Podcasts have become a big part of the rhythm of my week as a stay at home parent. My day to day chores, folding laundry, cooking and then cleaning the kitchen, running errands and grocery shopping are accompanied by the guys at the Grantland NFL Podcast, Caustic Soda (this week is the first part of their Pregnancy and Childbirth episode,) The Skeptic’s Guide to the Universe (co-hosted by our fearless leader Rebecca Watson) and many others, (Hi… I’m Lou, and I’m addicted to Serial.) One of the newer podcasts that I’m really enjoying is Slate’s parenting podcast Mom and Dad are Fighting. Hosted by   and , the podcast has covered lots of ground in it’s first year of existence from whether your kids should play football, to how to handle holidays to “Should I even be a Parent?”. It’s a great listen. Go Binge!

A couple of weeks ago, in an otherwise fun episode entitled “The Your Own Personal Fantasyland Edition”, in an off the cuff lightning round style reaction segment, Dan Kois revealed that he harbored a “secret disdain” for stay at home parents. And boy did the angry emails roll in. I’m not an angry email type, but I did take note and eagerly anticipated the reaction. As a media junkie, I know that the reaction to a gaffe is often much more indicative of a person’s character than the gaffe itself. We often say things we regret in off the cuff moments, things that we either walk back, clarify, or double down on when confronted. How would Dan react?

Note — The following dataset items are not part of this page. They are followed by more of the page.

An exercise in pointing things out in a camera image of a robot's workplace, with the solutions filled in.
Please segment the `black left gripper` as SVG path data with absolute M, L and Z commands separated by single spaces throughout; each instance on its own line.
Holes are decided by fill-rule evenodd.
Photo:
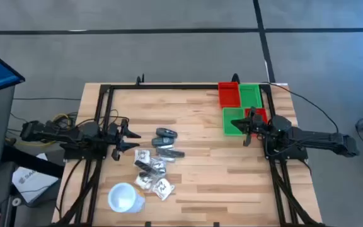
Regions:
M 126 119 L 122 119 L 119 124 L 116 122 L 110 123 L 107 132 L 110 141 L 109 144 L 115 146 L 112 151 L 112 158 L 115 161 L 119 161 L 121 154 L 126 150 L 140 146 L 139 143 L 124 142 L 123 136 L 127 138 L 141 138 L 140 135 L 129 130 Z

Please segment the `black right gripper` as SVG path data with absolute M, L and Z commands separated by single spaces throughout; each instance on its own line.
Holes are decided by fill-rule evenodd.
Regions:
M 246 133 L 246 139 L 243 142 L 243 146 L 248 147 L 251 143 L 251 134 L 264 135 L 267 133 L 267 124 L 262 120 L 261 115 L 255 114 L 255 107 L 251 107 L 250 115 L 247 119 L 232 120 L 231 124 L 235 126 L 241 132 Z

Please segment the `green plastic basket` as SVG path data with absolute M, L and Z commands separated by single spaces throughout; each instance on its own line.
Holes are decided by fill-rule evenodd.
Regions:
M 241 136 L 242 132 L 232 125 L 232 120 L 239 120 L 245 117 L 245 111 L 243 108 L 223 108 L 222 110 L 222 122 L 223 130 L 226 136 Z
M 260 87 L 257 84 L 240 84 L 239 93 L 242 108 L 262 108 Z

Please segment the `red plastic basket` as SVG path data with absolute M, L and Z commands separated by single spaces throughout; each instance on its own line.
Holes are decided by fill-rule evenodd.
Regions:
M 219 104 L 224 107 L 240 107 L 239 86 L 237 82 L 219 82 Z
M 245 109 L 245 117 L 248 117 L 250 115 L 251 109 L 250 108 L 246 108 Z M 264 121 L 264 123 L 268 123 L 268 119 L 267 119 L 267 113 L 266 110 L 264 108 L 256 108 L 255 109 L 255 114 L 256 115 L 261 115 L 262 116 L 262 120 Z

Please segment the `white plastic cup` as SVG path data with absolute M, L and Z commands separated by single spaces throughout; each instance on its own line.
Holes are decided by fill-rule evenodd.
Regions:
M 129 183 L 118 183 L 108 193 L 108 205 L 119 213 L 137 213 L 144 208 L 144 194 Z

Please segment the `white printed paper booklet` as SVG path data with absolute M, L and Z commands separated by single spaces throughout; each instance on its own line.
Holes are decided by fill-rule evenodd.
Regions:
M 12 177 L 13 185 L 27 203 L 38 199 L 56 181 L 57 177 L 23 167 L 17 168 Z

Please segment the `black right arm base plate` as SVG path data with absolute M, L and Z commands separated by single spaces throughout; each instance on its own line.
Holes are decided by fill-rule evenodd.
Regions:
M 269 144 L 265 144 L 264 153 L 267 159 L 279 159 L 279 160 L 306 160 L 308 159 L 308 153 L 305 148 L 300 148 L 297 145 L 283 147 L 281 149 L 275 149 Z

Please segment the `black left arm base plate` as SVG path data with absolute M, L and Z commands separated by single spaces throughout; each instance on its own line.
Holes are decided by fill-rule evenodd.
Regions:
M 65 160 L 102 160 L 107 155 L 108 144 L 106 143 L 62 143 L 60 147 L 64 150 Z

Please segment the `black aluminium frame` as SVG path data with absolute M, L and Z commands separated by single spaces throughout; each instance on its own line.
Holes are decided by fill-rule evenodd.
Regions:
M 276 198 L 270 164 L 259 140 L 243 146 L 243 137 L 225 136 L 215 83 L 129 83 L 85 85 L 78 121 L 104 114 L 128 117 L 136 142 L 149 149 L 158 127 L 177 131 L 176 149 L 185 157 L 167 167 L 175 186 L 164 201 L 146 194 L 139 213 L 117 213 L 108 193 L 117 183 L 133 183 L 138 169 L 134 152 L 119 161 L 107 157 L 98 187 L 74 218 L 83 227 L 144 226 L 280 226 L 290 220 L 285 197 Z

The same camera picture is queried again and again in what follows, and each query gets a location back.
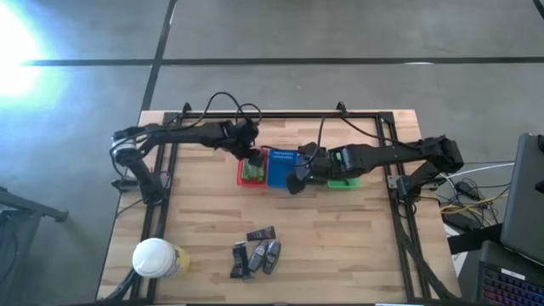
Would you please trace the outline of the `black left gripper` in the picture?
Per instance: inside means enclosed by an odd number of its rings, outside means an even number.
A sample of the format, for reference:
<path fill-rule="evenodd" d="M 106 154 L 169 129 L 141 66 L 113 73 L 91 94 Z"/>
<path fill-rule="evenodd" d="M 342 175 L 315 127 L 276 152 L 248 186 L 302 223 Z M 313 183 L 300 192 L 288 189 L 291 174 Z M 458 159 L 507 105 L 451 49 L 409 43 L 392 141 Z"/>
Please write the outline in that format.
<path fill-rule="evenodd" d="M 255 140 L 258 137 L 258 124 L 254 121 L 244 120 L 235 123 L 229 129 L 229 137 L 232 139 L 230 153 L 238 159 L 247 159 L 249 165 L 261 167 L 266 158 L 263 149 L 255 149 Z"/>

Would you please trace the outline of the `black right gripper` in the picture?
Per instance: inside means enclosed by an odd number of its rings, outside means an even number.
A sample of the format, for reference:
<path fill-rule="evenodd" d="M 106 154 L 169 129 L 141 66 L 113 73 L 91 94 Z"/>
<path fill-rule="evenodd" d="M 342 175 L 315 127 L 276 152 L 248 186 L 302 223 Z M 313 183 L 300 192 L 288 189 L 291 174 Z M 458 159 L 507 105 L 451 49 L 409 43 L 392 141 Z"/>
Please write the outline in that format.
<path fill-rule="evenodd" d="M 299 146 L 298 160 L 295 173 L 286 176 L 286 187 L 291 195 L 304 190 L 304 181 L 333 180 L 337 174 L 337 165 L 334 161 L 336 148 L 319 147 L 315 142 Z"/>

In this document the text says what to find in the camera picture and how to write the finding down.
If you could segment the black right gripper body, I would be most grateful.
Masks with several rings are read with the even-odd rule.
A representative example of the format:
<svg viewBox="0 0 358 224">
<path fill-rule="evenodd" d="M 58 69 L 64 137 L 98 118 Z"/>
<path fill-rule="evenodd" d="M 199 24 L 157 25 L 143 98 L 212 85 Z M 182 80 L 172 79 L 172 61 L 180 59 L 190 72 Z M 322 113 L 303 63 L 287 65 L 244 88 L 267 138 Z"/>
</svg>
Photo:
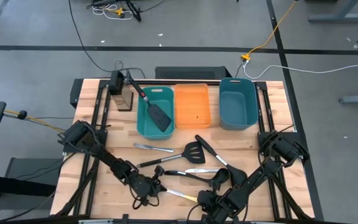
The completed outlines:
<svg viewBox="0 0 358 224">
<path fill-rule="evenodd" d="M 227 212 L 218 204 L 219 195 L 210 190 L 201 190 L 198 192 L 197 202 L 201 205 L 202 211 L 206 214 L 201 216 L 203 223 L 224 223 L 227 218 Z"/>
</svg>

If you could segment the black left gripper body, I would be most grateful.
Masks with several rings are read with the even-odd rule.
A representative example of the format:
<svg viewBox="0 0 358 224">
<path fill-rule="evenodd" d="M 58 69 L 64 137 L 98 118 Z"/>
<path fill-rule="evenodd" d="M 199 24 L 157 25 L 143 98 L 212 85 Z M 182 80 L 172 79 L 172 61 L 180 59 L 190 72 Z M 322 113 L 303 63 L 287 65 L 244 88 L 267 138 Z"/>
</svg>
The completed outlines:
<svg viewBox="0 0 358 224">
<path fill-rule="evenodd" d="M 139 203 L 138 206 L 158 206 L 159 197 L 155 195 L 155 191 L 159 190 L 157 184 L 161 184 L 159 177 L 163 176 L 164 169 L 161 166 L 157 166 L 154 170 L 153 177 L 147 177 L 142 174 L 136 174 L 132 177 L 132 189 L 136 193 L 133 206 Z M 152 204 L 149 201 L 149 197 L 155 197 L 157 199 L 156 204 Z"/>
</svg>

This week was that reaction. in “The Disdaingate Edition”, as well as an essay on the subject from Dan, “Envy, Disrespect, Thankfulness and Resentment” and I must say I am both pleased and unsurprised with the quality of their response. These folks don’t seem like assholes and they don’t disappoint. The episode features an deep dive into why Dan feels the way he does about us SAHP’s, a look at the statistics on SAHP’s with Pew Research’s Gretchen Livingston (some fascinating numbers there that I want to muck around with myself) , as well as an extensive interview with a listener, Elise, who is a stay at home Mom from Arlington, Virginia, about her own reasons for being a SAHP. All in all it was a great relief to see and hear someone address criticism of their controversial remarks and beliefs with maturity and charity. It makes one wonder why some notable figures in the Atheist Movement can’t seem to do so…

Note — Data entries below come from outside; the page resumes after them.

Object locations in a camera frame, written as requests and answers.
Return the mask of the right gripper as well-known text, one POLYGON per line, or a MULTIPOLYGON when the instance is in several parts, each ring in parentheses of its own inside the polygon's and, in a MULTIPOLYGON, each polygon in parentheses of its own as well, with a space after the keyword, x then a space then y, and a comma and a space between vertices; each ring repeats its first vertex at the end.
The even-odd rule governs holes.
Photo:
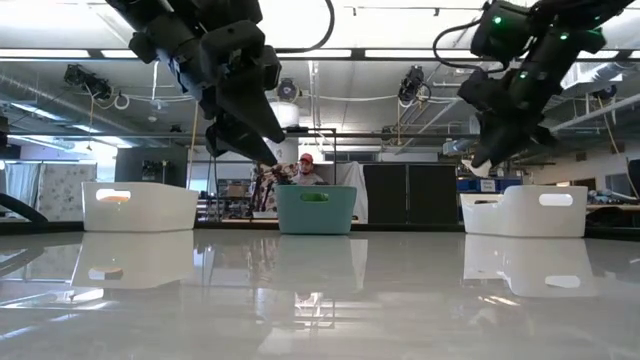
POLYGON ((496 107, 476 114, 479 123, 471 165, 496 166, 532 143, 553 146, 555 137, 543 127, 543 109, 562 91, 561 80, 570 69, 570 50, 540 47, 517 69, 497 79, 506 96, 496 107))

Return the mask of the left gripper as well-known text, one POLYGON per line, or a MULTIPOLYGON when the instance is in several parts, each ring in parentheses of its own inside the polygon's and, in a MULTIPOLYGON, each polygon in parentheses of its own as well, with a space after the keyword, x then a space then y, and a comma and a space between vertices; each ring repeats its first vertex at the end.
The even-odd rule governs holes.
POLYGON ((278 85, 281 64, 264 33, 253 22, 217 28, 200 39, 199 56, 216 105, 238 119, 223 114, 206 129, 210 155, 232 152, 275 165, 276 157, 262 137, 280 143, 285 135, 264 92, 278 85))

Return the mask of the white cylindrical tank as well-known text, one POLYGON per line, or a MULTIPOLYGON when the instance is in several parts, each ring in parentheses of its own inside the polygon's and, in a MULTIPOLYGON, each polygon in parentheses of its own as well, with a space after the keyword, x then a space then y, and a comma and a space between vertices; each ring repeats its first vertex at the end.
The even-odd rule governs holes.
MULTIPOLYGON (((297 105, 288 102, 272 102, 270 106, 282 128, 299 124, 300 109, 297 105)), ((280 143, 267 140, 266 143, 279 163, 296 163, 299 160, 297 138, 287 137, 280 143)))

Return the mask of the blue storage bin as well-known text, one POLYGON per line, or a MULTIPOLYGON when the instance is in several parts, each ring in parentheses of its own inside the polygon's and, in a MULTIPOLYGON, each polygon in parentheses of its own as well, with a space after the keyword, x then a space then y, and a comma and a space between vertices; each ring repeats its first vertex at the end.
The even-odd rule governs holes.
POLYGON ((522 184, 522 179, 520 177, 515 177, 515 178, 459 177, 456 181, 456 187, 459 193, 502 193, 510 186, 519 186, 521 184, 522 184))

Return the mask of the black ceiling-hung device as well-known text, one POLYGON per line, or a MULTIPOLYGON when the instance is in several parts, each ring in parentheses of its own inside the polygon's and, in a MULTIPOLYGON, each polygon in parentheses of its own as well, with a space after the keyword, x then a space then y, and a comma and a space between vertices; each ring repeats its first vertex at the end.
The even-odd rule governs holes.
POLYGON ((113 88, 106 79, 98 77, 79 64, 68 64, 63 80, 67 85, 84 89, 97 100, 108 100, 113 94, 113 88))
POLYGON ((276 94, 280 101, 293 103, 300 95, 300 89, 292 78, 283 78, 276 88, 276 94))
POLYGON ((401 80, 397 95, 399 102, 403 106, 409 106, 414 102, 430 100, 431 96, 432 90, 425 82, 423 68, 412 65, 401 80))

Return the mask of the patterned cloth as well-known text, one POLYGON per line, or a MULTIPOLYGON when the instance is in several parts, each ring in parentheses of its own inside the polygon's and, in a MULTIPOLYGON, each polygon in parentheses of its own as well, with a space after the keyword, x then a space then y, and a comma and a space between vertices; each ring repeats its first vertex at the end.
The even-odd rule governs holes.
POLYGON ((276 164, 272 167, 258 163, 253 170, 250 190, 252 212, 276 212, 275 188, 278 185, 292 184, 297 173, 296 163, 276 164))

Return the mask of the person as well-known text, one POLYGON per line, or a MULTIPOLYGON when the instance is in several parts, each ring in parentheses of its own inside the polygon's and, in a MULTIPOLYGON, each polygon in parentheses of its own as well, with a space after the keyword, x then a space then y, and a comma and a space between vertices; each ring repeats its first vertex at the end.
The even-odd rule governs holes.
POLYGON ((309 153, 303 153, 298 161, 298 172, 291 179, 297 185, 320 185, 325 181, 314 170, 314 159, 309 153))

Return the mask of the white plastic basket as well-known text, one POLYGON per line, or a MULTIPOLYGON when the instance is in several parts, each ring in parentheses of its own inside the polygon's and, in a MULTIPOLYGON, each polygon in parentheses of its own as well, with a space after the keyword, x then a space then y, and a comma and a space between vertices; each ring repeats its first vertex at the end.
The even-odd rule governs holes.
POLYGON ((517 185, 502 194, 460 195, 469 234, 575 238, 585 233, 584 186, 517 185))
POLYGON ((152 182, 84 182, 83 224, 93 232, 166 232, 194 227, 199 193, 152 182), (97 197, 125 194, 125 203, 105 203, 97 197))

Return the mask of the black cabinet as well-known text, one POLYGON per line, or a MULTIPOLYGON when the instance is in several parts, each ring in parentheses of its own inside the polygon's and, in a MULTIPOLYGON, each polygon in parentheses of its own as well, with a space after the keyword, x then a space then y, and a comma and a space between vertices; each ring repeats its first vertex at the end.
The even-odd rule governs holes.
POLYGON ((363 172, 369 224, 458 224, 453 166, 369 164, 363 172))

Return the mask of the teal plastic basket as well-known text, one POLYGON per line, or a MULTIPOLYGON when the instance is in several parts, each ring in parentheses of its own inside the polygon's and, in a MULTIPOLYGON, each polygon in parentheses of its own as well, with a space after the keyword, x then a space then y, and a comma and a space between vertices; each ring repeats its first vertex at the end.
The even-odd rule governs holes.
POLYGON ((278 185, 278 226, 286 235, 345 235, 351 230, 356 188, 339 185, 278 185), (307 203, 302 193, 326 193, 329 201, 307 203))

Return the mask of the white floral-print panel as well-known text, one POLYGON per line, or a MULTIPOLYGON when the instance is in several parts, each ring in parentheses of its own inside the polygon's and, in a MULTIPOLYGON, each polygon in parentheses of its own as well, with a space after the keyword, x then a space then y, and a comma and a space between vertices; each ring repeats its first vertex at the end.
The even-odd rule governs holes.
POLYGON ((36 210, 50 222, 83 219, 82 184, 97 178, 95 164, 44 164, 38 183, 36 210))

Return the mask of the white curtain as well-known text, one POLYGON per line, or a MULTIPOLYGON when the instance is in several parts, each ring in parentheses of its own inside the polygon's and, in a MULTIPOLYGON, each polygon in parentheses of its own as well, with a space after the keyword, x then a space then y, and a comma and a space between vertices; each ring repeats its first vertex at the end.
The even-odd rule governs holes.
POLYGON ((38 194, 41 165, 37 163, 7 163, 4 168, 7 195, 34 207, 38 194))

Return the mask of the black metal rack frame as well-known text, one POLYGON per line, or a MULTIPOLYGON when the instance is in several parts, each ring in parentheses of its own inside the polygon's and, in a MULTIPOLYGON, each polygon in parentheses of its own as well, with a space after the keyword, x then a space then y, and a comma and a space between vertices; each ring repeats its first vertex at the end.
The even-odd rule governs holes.
MULTIPOLYGON (((291 127, 287 127, 285 129, 285 136, 286 138, 297 138, 299 140, 299 134, 303 134, 303 135, 308 135, 308 139, 310 139, 311 137, 313 137, 314 139, 317 139, 318 137, 320 137, 321 139, 324 139, 325 134, 330 131, 332 134, 334 134, 336 132, 335 129, 319 129, 319 128, 306 128, 306 127, 299 127, 299 126, 291 126, 291 127)), ((252 212, 251 210, 251 217, 252 218, 257 218, 257 219, 276 219, 277 218, 277 211, 276 212, 252 212)))

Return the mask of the black aluminium table frame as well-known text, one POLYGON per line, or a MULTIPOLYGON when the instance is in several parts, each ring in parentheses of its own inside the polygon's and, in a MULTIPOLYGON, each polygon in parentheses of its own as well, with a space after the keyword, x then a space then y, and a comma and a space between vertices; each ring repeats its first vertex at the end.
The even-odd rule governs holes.
MULTIPOLYGON (((195 230, 277 230, 277 223, 258 222, 202 222, 194 225, 195 230)), ((33 235, 44 233, 82 232, 82 222, 0 222, 0 236, 33 235)), ((353 224, 355 232, 463 232, 463 225, 425 224, 353 224)), ((618 239, 635 241, 640 238, 640 228, 586 227, 588 238, 618 239)))

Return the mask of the dark grey wall panel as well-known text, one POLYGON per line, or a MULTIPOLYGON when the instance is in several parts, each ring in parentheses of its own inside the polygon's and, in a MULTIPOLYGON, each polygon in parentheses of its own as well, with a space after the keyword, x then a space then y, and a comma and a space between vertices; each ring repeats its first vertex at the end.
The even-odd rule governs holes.
POLYGON ((188 153, 185 148, 121 148, 115 182, 152 182, 185 188, 188 153))

I’ll append my own reaction to Dan’s “disdain” here.

I’ve been a stay at home parent for almost 10 years now. And before that I was a househusband as I finished my photography degree and tried to figure out what to do with it. By the time we decided to spawn it was a natural transition for me to take over the childcare duties whilst The Girl continued her career with Giant Global MegaCorporation. Like Elise, my earning potential has never been very high and that is unlikely to ever really change, any contribution I could make to the family financially would have been quickly eclipsed by the cost of day care, even in a really affordable city like Cincinnati. Now, with the Grommet in full day kindergarten I’m entering the second phase of SAHP-hood, which I believe is often derided as the “bon bon eating” phase. I suppose I could re-enter the workforce, but even working as a photographer would require some expensive retraining at this juncture (I learned most of my photography skills in the wee morning hours of the digital photography revolution. I can print from color film… that’s still useful… right?).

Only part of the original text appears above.